For some more information on naming conventions, search online for “database naming conventions” or take a look at some of these sites:

Picking good names for tables is like a vocabulary test. You need to think of a word or short phrase that sums up as many of the features in the related items as possible so that someone else who looks at your table's name will immediately understand the characteristics that you're trying to record. The following table shows some examples.

A TABLE THAT HOLDS:SHOULD BE CALLED:
Magazines, newspapers, and comic booksPeriodicals
Things that your company sells, including physical items and servicesProducts
People who work in your restaurant, including servers, bussers, cooks, and greetersEmployees
Things that cost you money, such as groceries, gasoline, and fencing lessonsPersonalExpenses
Things that you pay for but that are for work purposes, such as stationery, stamps, and phone callsBusinessExpenses

THINKING TOO SMALL

Too often developers design a perfectly reasonable database only to discover during the final project stages that it cannot handle the load being dumped on it. Make some calculations, estimate the database's storage and transaction loads, calculate the likely network traffic, and then multiply by five. For some applications, such as online web applications that can have enormous spikes in load over just a few hours, you might want to multiply by 10 or more.
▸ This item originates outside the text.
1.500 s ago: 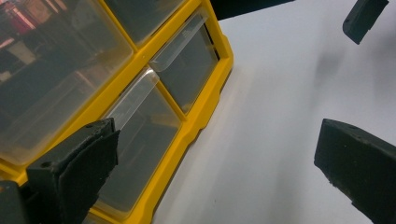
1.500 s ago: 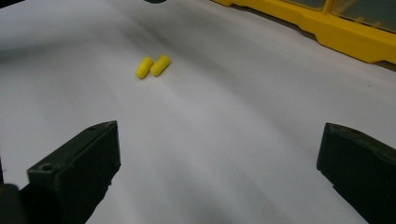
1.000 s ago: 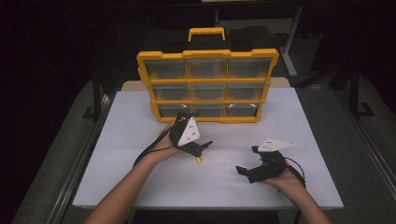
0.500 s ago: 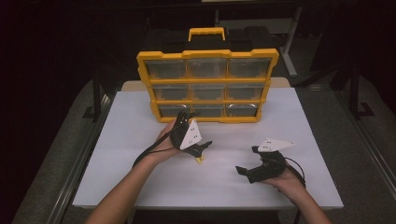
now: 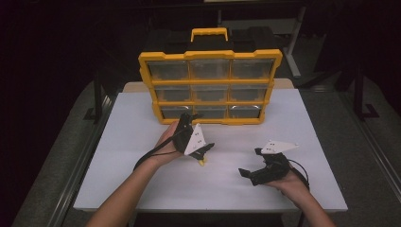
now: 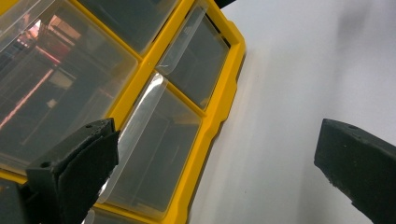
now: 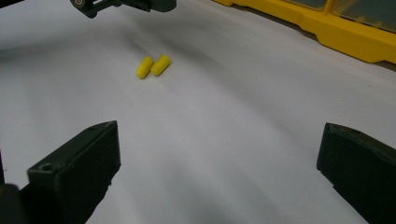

Be sure you use a realistic model of the users' computers and networks. It's fairly common in software development to give the programmers building a system great big, shiny, powerful computers so they can be more productive. (It takes a lot of horsepower to play those interactive role-playing games quickly so you can get back to work.)

Unfortunately, customers often cannot afford to buy every user a new computer every two years. (Five developers × $3,000 = $15,000. That's not exactly pocket money, but it's small change compared to $2,000 × 200 users, for a total of $400,000.) Make sure your calculations are based on the hardware that the users will really have, not on the dream machine that you are using.

If your customers are “civilians” who download your app or who run it over the Internet, you should assume that the average user's hardware is at least a few years out of date. They may have a decent Internet connection and a few gigabytes of memory, but they may not have the latest solid-state disks and external graphics processing units.

If you don't think your architecture can handle the load, you should probably rethink things a bit. You might be able to buy a more powerful server with more disk space, move to a faster network, or split the data across multiple servers. If those tricks don't work, you might need to consider a three-tier architecture with different middle-tier objects running on separate computers. You might also need to think about moving some of the more intense calculations out of database code and moving them into code running on separate servers. In addition, you might also need to redesign the database to use turnkey records instead of using the database's record-locking tools. Finally, you might even need to split the database into disjoint pieces that can run on different computers.

Recent advances in cloud computing may help with some of these issues. Some cloud platforms can automatically distribute the load and increase compute and storage resources when they are needed. You can build your Pizza Cut app (which figures out the best way to slice a pizza so that the pepperoni is evenly divided among the slices) in a relatively small cloud database. When it becomes massively successful, you can upgrade your service to gain more database space and processing power. If you want to use a cloud database to deal with huge potential growth, then you need to plan that in from the start.

Solving these problems may be difficult, but you should at least plan ahead and be prepared to face them. A sure way to disappoint customers is to get them all excited, release the database, and then tell them they can't use it for four months while you rethink its performance problems.

NOT PLANNING FOR CHANGE

As you design the database, look for places that might have to change in the future. You don't need to build features that might never be needed, but you don't want to narrow the design so those features cannot be implemented later.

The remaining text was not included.